Sepotong Roti Cane

175 32 4
                                    

Awan bergerak dan memuai pada posisinya. Mentari tersenyum ketika kegelapan dapat diusirnya. Terlebih ketika melihat Zehhad dan Shela.

Zehhad masih tersenyum sambil sesekali matanya menatap ke depan, mengawasi para zionis yang akan datang ke sana. Lengan kirinya masih bersembunyi di balik punggung. Tidak sekalipun diperlihatkan agar Shela tidak mengkhawatirkan dirinya.

Tetapi sekarang wajahnya berubah. Senyum itu sedetik sirna karena lengan kirinya berdenyut dengan sangat kuat. Ia kembali pada posisinya. Melepas pelukan itu namun Shela terasa sangat sulit untuk dilepaskan.

"Ini apa kak?" tanyanya kemudian menekan lengan kiri Zehhad yang serentak mendapatkan sebuah dorongan.

"Ma-maaf telah mendorongmu," ucap Zehhad getir.

Lengan kirinya itu masih bersembunyi di balik punggung. Zehhad tersenyum namun Shela hanya diam saja. Mereka berdua saling tatap berusaha untuk mempertahankan apa yang diinginkannya.

"Kemarilah!" Zehhad mengulurkan tangan kirinya untuk mengajak Shela kembali padanya.

Tetapi Shela hanya diam saja. Ia menatap nanar senyum Zehhad. Sungguh, sekarang ia benar-benar penasaran dengan apa yang Zehhad sembunyikan.

"Kenapa kakak menyembunyikan?" tanya Shela polos, tidak tahu bahwa yang sebenarnya sangatlah menyakitkan.

"Kak_"

"Oh Shela!" ucap Sizan membuat Zehhad tidak melanjutkan bicaranya.
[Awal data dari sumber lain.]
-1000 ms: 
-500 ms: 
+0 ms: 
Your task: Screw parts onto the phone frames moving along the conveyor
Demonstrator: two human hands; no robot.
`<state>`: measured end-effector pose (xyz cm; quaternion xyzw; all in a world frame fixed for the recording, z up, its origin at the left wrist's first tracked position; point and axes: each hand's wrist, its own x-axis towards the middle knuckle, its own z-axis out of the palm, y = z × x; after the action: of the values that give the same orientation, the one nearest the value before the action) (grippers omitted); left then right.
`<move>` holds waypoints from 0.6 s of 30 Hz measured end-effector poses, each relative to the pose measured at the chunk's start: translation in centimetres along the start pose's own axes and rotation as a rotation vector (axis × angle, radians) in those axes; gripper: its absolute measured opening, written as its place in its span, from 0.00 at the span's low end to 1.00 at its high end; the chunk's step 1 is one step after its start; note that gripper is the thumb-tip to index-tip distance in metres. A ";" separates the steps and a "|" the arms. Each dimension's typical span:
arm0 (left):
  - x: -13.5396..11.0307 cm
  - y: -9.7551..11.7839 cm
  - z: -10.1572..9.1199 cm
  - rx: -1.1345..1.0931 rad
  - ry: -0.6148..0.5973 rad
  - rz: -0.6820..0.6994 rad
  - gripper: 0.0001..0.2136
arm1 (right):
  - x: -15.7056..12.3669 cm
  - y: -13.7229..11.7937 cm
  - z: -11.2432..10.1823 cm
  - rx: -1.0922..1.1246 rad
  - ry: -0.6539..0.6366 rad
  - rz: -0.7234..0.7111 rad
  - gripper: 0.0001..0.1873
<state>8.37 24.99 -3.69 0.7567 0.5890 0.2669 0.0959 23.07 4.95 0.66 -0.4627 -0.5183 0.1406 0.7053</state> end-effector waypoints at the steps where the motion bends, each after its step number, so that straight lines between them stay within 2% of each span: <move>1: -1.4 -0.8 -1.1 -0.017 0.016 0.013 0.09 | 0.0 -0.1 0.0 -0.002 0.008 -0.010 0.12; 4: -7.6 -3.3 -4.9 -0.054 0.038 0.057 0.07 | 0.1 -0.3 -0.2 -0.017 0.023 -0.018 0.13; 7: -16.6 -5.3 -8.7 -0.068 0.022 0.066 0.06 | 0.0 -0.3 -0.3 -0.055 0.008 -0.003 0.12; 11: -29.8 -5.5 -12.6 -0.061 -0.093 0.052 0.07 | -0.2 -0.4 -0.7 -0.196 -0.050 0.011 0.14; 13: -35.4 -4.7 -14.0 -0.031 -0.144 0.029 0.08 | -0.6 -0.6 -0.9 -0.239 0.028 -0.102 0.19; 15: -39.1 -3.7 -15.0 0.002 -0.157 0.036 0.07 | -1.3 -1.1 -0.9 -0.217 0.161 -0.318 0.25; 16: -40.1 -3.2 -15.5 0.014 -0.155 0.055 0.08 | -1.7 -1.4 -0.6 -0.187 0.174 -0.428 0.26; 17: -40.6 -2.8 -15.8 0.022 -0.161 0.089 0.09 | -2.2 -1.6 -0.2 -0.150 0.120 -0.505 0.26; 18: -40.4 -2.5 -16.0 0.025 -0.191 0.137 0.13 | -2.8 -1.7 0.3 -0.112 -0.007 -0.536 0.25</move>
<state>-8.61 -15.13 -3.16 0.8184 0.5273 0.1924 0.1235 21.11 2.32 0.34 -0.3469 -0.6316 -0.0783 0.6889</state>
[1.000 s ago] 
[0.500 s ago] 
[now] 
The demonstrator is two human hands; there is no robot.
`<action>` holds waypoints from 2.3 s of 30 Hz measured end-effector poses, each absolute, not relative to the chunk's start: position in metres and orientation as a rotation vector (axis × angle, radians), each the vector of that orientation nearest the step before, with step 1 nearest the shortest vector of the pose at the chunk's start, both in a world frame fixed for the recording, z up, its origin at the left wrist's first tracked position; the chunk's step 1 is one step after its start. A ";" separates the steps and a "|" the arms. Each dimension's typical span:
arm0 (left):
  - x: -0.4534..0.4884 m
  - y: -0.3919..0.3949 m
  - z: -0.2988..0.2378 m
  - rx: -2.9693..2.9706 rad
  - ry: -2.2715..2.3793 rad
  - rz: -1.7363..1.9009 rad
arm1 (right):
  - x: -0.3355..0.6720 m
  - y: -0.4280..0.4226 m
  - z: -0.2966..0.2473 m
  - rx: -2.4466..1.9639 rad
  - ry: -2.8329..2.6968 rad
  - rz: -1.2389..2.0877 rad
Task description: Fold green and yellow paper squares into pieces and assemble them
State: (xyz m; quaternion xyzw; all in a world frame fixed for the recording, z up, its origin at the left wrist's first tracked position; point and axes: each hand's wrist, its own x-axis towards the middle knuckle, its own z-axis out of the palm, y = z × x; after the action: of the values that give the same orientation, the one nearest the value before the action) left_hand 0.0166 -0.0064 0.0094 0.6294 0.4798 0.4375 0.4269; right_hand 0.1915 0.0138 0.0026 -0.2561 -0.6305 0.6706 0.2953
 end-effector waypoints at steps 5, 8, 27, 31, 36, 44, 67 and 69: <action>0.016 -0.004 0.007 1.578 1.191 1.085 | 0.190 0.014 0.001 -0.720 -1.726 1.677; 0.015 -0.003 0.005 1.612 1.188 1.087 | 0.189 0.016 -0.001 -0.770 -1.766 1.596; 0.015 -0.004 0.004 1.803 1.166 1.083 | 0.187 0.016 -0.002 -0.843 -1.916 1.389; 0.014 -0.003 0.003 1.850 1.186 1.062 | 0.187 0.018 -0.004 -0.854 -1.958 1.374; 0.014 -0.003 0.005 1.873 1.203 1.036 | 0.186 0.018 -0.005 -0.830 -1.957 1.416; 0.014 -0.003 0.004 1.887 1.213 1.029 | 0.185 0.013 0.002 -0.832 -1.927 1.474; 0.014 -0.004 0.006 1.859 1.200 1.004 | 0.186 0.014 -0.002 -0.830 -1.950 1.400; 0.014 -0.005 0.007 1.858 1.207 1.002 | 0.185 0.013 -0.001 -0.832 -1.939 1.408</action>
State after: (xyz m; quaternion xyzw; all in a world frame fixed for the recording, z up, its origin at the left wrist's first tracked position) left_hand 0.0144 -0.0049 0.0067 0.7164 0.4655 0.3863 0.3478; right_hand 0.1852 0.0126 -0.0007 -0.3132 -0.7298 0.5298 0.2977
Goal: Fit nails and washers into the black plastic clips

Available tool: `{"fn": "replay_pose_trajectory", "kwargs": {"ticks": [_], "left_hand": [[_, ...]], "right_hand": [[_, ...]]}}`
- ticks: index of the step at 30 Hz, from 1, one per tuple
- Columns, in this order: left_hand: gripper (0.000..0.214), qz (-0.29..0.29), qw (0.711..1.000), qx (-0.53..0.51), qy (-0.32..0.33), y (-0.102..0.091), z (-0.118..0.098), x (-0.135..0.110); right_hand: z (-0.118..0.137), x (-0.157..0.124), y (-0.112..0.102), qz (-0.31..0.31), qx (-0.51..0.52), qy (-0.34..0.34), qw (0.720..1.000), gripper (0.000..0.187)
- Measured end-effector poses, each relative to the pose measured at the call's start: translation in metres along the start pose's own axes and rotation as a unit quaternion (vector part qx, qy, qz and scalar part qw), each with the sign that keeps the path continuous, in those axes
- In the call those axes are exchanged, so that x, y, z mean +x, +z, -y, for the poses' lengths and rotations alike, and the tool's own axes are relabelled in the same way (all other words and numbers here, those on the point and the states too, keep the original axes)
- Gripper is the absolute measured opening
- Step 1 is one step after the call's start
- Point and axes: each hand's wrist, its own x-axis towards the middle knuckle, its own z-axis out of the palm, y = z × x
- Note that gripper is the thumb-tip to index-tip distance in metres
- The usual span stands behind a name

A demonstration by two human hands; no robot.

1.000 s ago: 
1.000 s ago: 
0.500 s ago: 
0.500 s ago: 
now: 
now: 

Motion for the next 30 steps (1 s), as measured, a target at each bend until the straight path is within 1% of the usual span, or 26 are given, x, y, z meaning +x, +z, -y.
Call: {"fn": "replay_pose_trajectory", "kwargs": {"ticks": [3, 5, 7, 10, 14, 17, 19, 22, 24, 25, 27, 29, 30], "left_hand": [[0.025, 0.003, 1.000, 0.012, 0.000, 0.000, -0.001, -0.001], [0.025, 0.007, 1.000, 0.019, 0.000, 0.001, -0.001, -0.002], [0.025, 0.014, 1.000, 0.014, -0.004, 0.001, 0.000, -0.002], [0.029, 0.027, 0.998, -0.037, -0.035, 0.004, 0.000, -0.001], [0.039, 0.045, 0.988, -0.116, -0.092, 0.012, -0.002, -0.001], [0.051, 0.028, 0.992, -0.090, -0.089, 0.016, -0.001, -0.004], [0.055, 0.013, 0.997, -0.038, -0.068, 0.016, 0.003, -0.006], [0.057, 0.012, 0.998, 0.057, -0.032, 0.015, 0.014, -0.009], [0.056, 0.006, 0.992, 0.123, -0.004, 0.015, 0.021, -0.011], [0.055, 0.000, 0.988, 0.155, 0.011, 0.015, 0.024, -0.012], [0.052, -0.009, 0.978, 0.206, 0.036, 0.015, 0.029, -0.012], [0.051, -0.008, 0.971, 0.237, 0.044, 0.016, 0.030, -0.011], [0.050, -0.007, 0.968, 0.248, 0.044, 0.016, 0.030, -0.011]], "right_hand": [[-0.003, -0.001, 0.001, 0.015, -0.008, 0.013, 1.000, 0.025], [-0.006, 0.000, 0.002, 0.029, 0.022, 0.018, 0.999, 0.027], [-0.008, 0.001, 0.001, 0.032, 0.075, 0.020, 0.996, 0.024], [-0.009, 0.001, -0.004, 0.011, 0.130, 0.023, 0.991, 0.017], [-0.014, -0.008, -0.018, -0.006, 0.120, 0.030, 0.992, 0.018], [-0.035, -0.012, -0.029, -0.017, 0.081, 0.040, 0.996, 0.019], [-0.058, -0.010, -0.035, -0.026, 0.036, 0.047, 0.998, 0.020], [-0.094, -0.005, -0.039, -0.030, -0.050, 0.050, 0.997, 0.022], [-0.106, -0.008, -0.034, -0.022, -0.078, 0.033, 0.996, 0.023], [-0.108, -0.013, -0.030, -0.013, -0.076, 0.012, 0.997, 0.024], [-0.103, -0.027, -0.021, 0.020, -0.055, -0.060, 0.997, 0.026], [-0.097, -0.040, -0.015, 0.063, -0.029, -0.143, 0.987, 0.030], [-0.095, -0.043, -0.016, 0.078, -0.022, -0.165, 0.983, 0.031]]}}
Sizan berjalan mendekat pada Shela. Ia berjongkok untuk menyesuaikan tinggi badan perempuan kecil itu. Sesekali matanya berdelik dan membuat Shela tidak mengerti.

"Zehhad sedang menyembunyikan sesuatu darimu!"

Zehhad yang sedari tadi duduk lekas menghampiri Sizan. Ia takut jika temannya itu akan mengatakan bahwa sesuatu yang buruk telah menghilangkan tangan kirinya.

Sebuah tangan merentang dan menghalangi Zehhad. Sizan masih menatap Shela dengan senyumnya yang manis. Ia berdiri, mengalungkan lengan kirinya pada leher Zehhad dan menariknya berulang-ulang.

"Zehhad mempunyai kejutan yang besar untukmu!"

Zehhad melepas lengan Sizan yang bertengger di bahunya dan berdiri menatap Shela. Tangan kanannya kembali terulur namun Shela hanya bergeming. Perempuan kecil itu diam pada posisinya. Kedua bola matanya menatap dua lelaki itu silih berganti.

Bumph!

Suara ledakan bom itu membuat mereka semua dalam ke adaan biasa. Mereka mengalihkan pandangan pada beberapa mobil yang terbakar api. Warna merah menyala itu sepertinya tidak akan pernah menghilang, kecuali dipadamkan dengan paksa.

"Lari!" ucap pria yang tidak sabaran itu ketika melihat beberapa mobil yang ditumpangi zionis terarah pada mereka semua.

Dengan sigap Zehhad meraih tubuh kecil Shela dan berlari menjauhi tempat itu. Sizan masih bersiaga dengan mengikuti rombongan dari belakang sedangkan tentara dipihaknya itu memimpin perjalanan.

Suara tembakan terdengar memekakkan teling. Shela menatap ke belakang, melihat Sizan yang fokus memegang senapannya. Ia menaikan tubuhnya dan melihat lengan kiri Zehhad yang terbungkus perban. Ia mengerjap, merasakan sesuatu yang akan sulit untuk diucapkan.

Bumph!

Sebuah ledakan di depan mereka menghentikan langkah mereka. Tentara itu mendekati Sizan dan dengan panik mengucapkan beberapa kalimat yang sulit untuk dicerna.